Description of the task :: Would you write out the full listing exactly, without any pictures?

Raw data ::

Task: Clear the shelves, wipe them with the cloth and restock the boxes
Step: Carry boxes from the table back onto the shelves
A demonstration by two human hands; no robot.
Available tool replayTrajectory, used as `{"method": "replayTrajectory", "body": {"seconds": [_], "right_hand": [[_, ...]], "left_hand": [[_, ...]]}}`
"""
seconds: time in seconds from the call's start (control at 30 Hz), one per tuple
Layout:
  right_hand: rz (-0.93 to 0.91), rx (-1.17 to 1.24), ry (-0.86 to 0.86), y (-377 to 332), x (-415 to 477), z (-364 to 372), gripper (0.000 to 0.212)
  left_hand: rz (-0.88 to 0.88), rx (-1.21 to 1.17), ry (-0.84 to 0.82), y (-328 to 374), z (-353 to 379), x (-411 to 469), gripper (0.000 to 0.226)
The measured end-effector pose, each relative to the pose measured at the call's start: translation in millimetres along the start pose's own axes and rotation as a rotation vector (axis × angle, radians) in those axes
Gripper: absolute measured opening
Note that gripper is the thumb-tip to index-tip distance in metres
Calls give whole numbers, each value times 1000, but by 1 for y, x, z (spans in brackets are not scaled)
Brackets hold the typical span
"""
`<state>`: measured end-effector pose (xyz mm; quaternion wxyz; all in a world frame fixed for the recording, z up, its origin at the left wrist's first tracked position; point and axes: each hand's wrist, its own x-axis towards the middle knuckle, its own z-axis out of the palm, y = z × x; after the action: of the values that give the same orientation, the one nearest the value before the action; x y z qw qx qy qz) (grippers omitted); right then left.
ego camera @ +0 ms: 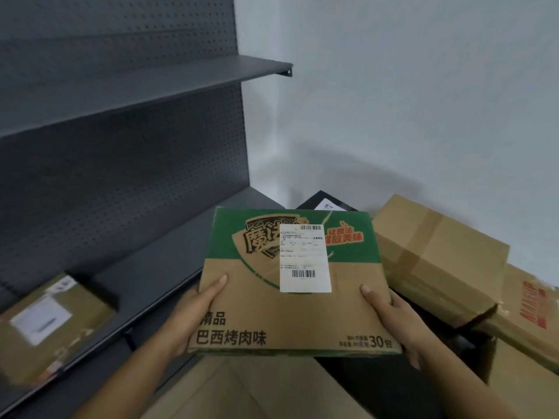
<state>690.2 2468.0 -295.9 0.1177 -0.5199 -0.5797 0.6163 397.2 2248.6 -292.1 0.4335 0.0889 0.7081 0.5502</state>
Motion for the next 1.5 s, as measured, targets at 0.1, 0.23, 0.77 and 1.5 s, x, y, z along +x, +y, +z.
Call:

Output for this task ::
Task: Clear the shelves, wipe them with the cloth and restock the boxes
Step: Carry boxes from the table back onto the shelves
A demonstration by two human hands; no robot.
Available tool replayTrajectory, used as `{"method": "replayTrajectory", "body": {"seconds": [_], "right_hand": [[_, ...]], "left_hand": [[_, ...]]}}`
"""
seconds: time in seconds from the call's start (control at 30 Hz), one per tuple
Layout:
  right_hand: rz (-0.93 to 0.91), rx (-1.17 to 1.24), ry (-0.86 to 0.86), y (-377 to 332), x (-415 to 477), z (-364 to 372), gripper (0.000 to 0.212)
  left_hand: rz (-0.88 to 0.88), rx (-1.21 to 1.17), ry (-0.84 to 0.82), y (-328 to 374), z (-353 to 379), x (-411 to 469), gripper (0.000 to 0.226)
The measured end-effector pose, each relative to the pose measured at the call's start: translation in millimetres along the start pose's own axes and rotation as a rotation vector (axis × angle, radians) in those axes
Gripper: absolute measured opening
Note that gripper is the thumb-tip to index-tip distance in metres
Calls give whole numbers, each value times 1000, but by 1 for y, x, z (spans in brackets are not scaled)
Brackets hold the typical span
"""
`<state>`: measured end-effector pose (xyz mm; quaternion wxyz; all in a world frame fixed for the recording, z up, its origin at the left wrist's first tracked position; point and axes: each hand's wrist, its own x-axis towards the middle knuckle, its own z-axis out of the palm, y = z × x; after the action: of the values that give the same orientation, the one nearest the value before the action; x y z qw qx qy qz) (grippers omitted); right then left.
ego camera @ +0 ms: 
<state>690.2 2468.0 -295.9 0.1177 -0.5199 -0.5797 0.6163 397.2 2248.6 -292.1 0.4335 0.0889 0.7081 0.5502</state>
Motion for the next 1.5 s, as measured, targets at 0.1, 0.23, 0.77 and 1.5 s, x, y, z along +x, +y, +z.
Call:

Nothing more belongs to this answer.